◆ Try it: Reproduce, exactly and in full, only the lines below from the one containing "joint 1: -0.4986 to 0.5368" through the one containing "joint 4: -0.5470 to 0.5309".

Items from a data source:

****************

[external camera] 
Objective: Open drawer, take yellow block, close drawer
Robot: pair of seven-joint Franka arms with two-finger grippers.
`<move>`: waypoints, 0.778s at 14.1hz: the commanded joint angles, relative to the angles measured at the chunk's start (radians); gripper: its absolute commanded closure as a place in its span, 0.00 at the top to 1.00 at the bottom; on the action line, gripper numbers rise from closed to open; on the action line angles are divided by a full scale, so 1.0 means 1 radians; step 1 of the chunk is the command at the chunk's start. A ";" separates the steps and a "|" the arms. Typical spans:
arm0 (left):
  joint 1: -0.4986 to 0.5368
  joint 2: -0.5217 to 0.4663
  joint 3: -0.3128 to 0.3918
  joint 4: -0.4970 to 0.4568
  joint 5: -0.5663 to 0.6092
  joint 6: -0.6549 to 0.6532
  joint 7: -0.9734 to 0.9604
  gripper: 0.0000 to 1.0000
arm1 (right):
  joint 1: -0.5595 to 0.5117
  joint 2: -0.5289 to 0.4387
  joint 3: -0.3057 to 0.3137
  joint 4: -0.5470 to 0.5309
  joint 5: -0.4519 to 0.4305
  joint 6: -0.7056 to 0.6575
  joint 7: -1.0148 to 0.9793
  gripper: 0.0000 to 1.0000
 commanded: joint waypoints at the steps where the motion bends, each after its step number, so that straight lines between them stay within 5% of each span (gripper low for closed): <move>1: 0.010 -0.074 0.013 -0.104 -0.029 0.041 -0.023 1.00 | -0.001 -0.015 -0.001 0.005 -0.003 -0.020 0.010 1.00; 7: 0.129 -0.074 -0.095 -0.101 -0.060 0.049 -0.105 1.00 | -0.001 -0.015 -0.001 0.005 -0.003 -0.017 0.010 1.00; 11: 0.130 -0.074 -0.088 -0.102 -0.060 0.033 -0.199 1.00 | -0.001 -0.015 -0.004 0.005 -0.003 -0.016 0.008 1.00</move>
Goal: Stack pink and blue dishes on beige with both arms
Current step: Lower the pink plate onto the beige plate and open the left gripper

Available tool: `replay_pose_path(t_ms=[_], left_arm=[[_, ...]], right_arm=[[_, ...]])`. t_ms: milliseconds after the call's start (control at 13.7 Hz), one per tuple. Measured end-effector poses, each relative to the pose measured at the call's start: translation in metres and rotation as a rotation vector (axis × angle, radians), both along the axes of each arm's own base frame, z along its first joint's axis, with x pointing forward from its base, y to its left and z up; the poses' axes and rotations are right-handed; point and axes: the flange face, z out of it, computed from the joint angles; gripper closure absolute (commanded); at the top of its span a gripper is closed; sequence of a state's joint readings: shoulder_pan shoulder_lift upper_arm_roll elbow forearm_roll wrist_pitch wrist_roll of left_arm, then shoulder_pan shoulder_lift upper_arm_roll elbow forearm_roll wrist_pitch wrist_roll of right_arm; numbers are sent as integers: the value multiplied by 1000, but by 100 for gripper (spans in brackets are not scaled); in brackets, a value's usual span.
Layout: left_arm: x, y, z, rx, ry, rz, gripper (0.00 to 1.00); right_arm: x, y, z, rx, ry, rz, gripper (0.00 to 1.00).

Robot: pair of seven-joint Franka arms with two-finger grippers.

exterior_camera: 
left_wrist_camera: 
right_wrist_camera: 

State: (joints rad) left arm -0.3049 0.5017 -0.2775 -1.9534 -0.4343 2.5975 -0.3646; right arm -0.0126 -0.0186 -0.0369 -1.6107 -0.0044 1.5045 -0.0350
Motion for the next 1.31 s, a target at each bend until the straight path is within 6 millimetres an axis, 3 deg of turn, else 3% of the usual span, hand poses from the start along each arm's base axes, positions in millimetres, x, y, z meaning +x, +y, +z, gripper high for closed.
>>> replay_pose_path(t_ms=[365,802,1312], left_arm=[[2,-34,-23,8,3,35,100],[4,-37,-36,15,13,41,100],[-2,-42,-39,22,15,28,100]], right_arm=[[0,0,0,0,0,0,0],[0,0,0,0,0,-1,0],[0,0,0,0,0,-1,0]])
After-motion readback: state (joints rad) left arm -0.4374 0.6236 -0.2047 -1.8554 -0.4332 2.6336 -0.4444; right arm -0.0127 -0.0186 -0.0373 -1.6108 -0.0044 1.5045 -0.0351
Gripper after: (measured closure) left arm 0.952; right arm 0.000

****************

◆ Solution:
  joint 1: -0.4986 to 0.5368
  joint 2: -0.5217 to 0.4663
  joint 3: -0.3128 to 0.3918
  joint 4: -0.4970 to 0.4568
  joint 5: -0.5663 to 0.6092
  joint 6: -0.6549 to 0.6532
  joint 7: -0.9734 to 0.9604
  gripper: 0.0000 to 1.0000
arm1 (right):
  joint 1: -0.5595 to 0.5117
  joint 2: -0.5289 to 0.4387
  joint 3: -0.3057 to 0.3137
  joint 4: -0.5470 to 0.5309

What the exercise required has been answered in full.